• _Task goal_
Reproduce the listing below word for word.

• _Collected material_

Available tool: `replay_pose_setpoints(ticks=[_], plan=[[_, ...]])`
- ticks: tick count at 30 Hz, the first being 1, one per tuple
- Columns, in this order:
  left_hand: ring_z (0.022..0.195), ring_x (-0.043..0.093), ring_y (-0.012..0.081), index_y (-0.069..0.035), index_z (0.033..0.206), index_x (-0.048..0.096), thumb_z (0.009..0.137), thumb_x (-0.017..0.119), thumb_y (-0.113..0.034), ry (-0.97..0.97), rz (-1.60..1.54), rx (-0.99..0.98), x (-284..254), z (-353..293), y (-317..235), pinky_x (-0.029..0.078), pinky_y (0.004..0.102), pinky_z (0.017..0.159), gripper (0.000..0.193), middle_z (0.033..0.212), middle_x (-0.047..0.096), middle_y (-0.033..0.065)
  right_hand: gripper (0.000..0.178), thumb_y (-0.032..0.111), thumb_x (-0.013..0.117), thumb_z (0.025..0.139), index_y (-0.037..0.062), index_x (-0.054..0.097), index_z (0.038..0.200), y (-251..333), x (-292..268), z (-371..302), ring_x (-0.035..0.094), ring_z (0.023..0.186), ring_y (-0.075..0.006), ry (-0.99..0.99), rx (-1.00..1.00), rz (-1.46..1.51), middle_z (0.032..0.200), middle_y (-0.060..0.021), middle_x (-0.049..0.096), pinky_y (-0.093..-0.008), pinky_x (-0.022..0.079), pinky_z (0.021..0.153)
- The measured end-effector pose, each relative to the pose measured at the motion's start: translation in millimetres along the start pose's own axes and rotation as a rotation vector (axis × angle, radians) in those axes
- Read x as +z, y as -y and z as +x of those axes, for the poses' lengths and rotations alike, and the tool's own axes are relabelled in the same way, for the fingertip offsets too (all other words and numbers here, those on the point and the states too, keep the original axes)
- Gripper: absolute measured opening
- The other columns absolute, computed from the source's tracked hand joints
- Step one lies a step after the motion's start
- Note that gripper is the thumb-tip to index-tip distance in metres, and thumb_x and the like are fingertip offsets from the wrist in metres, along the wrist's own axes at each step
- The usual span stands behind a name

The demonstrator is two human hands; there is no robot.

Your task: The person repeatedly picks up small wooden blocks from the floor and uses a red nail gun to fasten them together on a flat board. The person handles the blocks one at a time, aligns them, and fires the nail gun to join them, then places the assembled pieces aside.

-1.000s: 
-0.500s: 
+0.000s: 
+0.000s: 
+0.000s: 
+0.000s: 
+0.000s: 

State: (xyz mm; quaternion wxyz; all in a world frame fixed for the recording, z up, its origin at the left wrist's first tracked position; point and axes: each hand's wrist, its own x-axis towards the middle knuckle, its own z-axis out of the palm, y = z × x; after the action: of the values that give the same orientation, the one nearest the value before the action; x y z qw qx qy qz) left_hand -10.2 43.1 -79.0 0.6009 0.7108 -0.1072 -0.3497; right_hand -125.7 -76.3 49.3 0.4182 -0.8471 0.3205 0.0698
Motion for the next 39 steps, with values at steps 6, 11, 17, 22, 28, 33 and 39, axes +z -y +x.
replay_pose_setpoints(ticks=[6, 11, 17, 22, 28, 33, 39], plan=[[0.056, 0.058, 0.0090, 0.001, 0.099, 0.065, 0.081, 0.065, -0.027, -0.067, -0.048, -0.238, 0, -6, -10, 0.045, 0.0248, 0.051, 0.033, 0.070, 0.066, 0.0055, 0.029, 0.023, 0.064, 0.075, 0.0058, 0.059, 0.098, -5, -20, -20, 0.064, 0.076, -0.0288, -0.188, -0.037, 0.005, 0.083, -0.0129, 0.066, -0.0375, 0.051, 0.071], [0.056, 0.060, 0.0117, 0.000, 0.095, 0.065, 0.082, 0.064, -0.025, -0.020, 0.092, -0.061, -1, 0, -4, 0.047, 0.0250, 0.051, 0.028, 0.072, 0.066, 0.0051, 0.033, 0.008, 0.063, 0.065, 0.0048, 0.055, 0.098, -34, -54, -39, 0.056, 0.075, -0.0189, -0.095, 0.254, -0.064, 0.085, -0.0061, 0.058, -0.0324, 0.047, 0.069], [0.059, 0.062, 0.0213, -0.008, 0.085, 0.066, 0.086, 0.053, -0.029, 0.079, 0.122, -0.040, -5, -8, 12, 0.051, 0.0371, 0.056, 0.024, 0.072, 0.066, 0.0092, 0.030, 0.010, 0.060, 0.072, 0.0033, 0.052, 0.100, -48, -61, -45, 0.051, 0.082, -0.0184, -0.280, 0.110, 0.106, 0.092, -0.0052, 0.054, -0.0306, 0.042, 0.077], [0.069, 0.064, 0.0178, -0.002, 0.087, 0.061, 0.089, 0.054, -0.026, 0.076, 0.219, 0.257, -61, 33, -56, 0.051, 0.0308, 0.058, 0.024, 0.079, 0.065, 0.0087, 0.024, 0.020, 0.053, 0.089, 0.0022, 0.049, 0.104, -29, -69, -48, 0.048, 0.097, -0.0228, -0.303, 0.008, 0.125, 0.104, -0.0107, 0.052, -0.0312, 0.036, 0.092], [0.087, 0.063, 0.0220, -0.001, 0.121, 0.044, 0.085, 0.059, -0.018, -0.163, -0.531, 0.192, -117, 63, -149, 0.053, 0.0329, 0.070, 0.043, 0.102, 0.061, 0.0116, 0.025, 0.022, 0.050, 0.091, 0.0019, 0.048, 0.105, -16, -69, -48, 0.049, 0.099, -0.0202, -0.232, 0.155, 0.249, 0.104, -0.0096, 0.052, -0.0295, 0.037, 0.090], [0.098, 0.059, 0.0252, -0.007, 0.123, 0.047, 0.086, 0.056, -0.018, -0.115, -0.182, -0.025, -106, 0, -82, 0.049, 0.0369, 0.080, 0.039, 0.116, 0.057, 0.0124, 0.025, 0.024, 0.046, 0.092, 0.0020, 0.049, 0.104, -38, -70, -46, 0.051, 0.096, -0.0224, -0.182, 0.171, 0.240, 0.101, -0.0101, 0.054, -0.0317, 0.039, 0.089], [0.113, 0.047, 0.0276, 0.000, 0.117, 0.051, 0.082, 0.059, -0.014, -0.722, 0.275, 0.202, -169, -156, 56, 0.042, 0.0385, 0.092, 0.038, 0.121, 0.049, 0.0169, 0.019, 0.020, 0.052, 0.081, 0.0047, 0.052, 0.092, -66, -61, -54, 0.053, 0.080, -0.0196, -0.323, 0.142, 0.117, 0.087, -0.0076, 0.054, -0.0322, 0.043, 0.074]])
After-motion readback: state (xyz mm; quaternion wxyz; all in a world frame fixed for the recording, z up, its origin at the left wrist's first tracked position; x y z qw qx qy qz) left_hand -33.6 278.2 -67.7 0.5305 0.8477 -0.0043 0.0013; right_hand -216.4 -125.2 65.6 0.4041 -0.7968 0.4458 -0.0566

• _Written response_
Available tool: `replay_pose_setpoints(ticks=[_], plan=[[_, ...]])`
- ticks: tick count at 30 Hz, the first being 1, one per tuple
- Columns, in this order:
  left_hand: ring_z (0.022..0.195), ring_x (-0.043..0.093), ring_y (-0.012..0.081), index_y (-0.069..0.035), index_z (0.033..0.206), index_x (-0.048..0.096), thumb_z (0.009..0.137), thumb_x (-0.017..0.119), thumb_y (-0.113..0.034), ry (-0.97..0.97), rz (-1.60..1.54), rx (-0.99..0.98), x (-284..254), z (-353..293), y (-317..235), pinky_x (-0.029..0.078), pinky_y (0.004..0.102), pinky_z (0.017..0.159), gripper (0.000..0.193), middle_z (0.033..0.212), middle_x (-0.047..0.096), middle_y (-0.033..0.065)
  right_hand: gripper (0.000..0.178), thumb_y (-0.032..0.111), thumb_x (-0.013..0.117), thumb_z (0.025..0.139), index_y (-0.037..0.062), index_x (-0.054..0.097), index_z (0.038..0.200), y (-251..333), x (-292..268), z (-371..302), ring_x (-0.035..0.094), ring_z (0.023..0.186), ring_y (-0.075..0.006), ry (-0.99..0.99), rx (-1.00..1.00), rz (-1.46..1.51), middle_z (0.032..0.200), middle_y (-0.060..0.021), middle_x (-0.049..0.096), pinky_y (-0.093..-0.008), pinky_x (-0.022..0.079), pinky_z (0.021..0.153)
- The measured end-effector pose, each relative to the pose measured at the motion's start: translation in millimetres along the start pose's own axes and rotation as a rotation vector (axis × angle, radians) in those axes
- Read x as +z, y as -y and z as +x of those axes, for the poses' lengths and rotations alike, and the tool's own axes are relabelled in the same way, for the fingertip offsets too (all other words and numbers here, those on the point and the states too, keep the original axes)
- Gripper: absolute measured opening
- The other columns absolute, computed from the source's tracked hand joints
- Step one lies a step after the motion's start
- Note that gripper is the thumb-tip to index-tip distance in metres, and thumb_x and the like are fingertip offsets from the wrist in metres, along the wrist's own axes at each step
- The usual span stands behind a name

The demonstrator is two human hands; there is no robot.

Your task: The person repeatedly picks up small wooden blocks from the floor and uses a red nail gun to fasten them together on a flat board. The person handles the blocks one at a time, aligns them, and fires the nail gun to join them, then places the assembled pieces aside.

-1.000s: 
-0.500s: 
+0.000s: 
+0.000s: 
+0.000s: 
+0.000s: 
+0.000s: 

State: (xyz mm; quaternion wxyz; all in a world frame fixed for the recording, z up, its origin at the left wrist's first tracked position; point and axes: each hand's wrist, its own x-axis towards the middle knuckle, its own z-axis out of the palm, y = z × x; after the action: of the values that give the same orientation, the one nearest the value before the action; x y z qw qx qy qz) left_hand -10.2 43.1 -79.0 0.6009 0.7108 -0.1072 -0.3497; right_hand -125.7 -76.3 49.3 0.4182 -0.8471 0.3205 0.0698
Motion for the next 39 steps, with values at steps 6, 11, 17, 22, 28, 33 and 39, axes +z -y +x.
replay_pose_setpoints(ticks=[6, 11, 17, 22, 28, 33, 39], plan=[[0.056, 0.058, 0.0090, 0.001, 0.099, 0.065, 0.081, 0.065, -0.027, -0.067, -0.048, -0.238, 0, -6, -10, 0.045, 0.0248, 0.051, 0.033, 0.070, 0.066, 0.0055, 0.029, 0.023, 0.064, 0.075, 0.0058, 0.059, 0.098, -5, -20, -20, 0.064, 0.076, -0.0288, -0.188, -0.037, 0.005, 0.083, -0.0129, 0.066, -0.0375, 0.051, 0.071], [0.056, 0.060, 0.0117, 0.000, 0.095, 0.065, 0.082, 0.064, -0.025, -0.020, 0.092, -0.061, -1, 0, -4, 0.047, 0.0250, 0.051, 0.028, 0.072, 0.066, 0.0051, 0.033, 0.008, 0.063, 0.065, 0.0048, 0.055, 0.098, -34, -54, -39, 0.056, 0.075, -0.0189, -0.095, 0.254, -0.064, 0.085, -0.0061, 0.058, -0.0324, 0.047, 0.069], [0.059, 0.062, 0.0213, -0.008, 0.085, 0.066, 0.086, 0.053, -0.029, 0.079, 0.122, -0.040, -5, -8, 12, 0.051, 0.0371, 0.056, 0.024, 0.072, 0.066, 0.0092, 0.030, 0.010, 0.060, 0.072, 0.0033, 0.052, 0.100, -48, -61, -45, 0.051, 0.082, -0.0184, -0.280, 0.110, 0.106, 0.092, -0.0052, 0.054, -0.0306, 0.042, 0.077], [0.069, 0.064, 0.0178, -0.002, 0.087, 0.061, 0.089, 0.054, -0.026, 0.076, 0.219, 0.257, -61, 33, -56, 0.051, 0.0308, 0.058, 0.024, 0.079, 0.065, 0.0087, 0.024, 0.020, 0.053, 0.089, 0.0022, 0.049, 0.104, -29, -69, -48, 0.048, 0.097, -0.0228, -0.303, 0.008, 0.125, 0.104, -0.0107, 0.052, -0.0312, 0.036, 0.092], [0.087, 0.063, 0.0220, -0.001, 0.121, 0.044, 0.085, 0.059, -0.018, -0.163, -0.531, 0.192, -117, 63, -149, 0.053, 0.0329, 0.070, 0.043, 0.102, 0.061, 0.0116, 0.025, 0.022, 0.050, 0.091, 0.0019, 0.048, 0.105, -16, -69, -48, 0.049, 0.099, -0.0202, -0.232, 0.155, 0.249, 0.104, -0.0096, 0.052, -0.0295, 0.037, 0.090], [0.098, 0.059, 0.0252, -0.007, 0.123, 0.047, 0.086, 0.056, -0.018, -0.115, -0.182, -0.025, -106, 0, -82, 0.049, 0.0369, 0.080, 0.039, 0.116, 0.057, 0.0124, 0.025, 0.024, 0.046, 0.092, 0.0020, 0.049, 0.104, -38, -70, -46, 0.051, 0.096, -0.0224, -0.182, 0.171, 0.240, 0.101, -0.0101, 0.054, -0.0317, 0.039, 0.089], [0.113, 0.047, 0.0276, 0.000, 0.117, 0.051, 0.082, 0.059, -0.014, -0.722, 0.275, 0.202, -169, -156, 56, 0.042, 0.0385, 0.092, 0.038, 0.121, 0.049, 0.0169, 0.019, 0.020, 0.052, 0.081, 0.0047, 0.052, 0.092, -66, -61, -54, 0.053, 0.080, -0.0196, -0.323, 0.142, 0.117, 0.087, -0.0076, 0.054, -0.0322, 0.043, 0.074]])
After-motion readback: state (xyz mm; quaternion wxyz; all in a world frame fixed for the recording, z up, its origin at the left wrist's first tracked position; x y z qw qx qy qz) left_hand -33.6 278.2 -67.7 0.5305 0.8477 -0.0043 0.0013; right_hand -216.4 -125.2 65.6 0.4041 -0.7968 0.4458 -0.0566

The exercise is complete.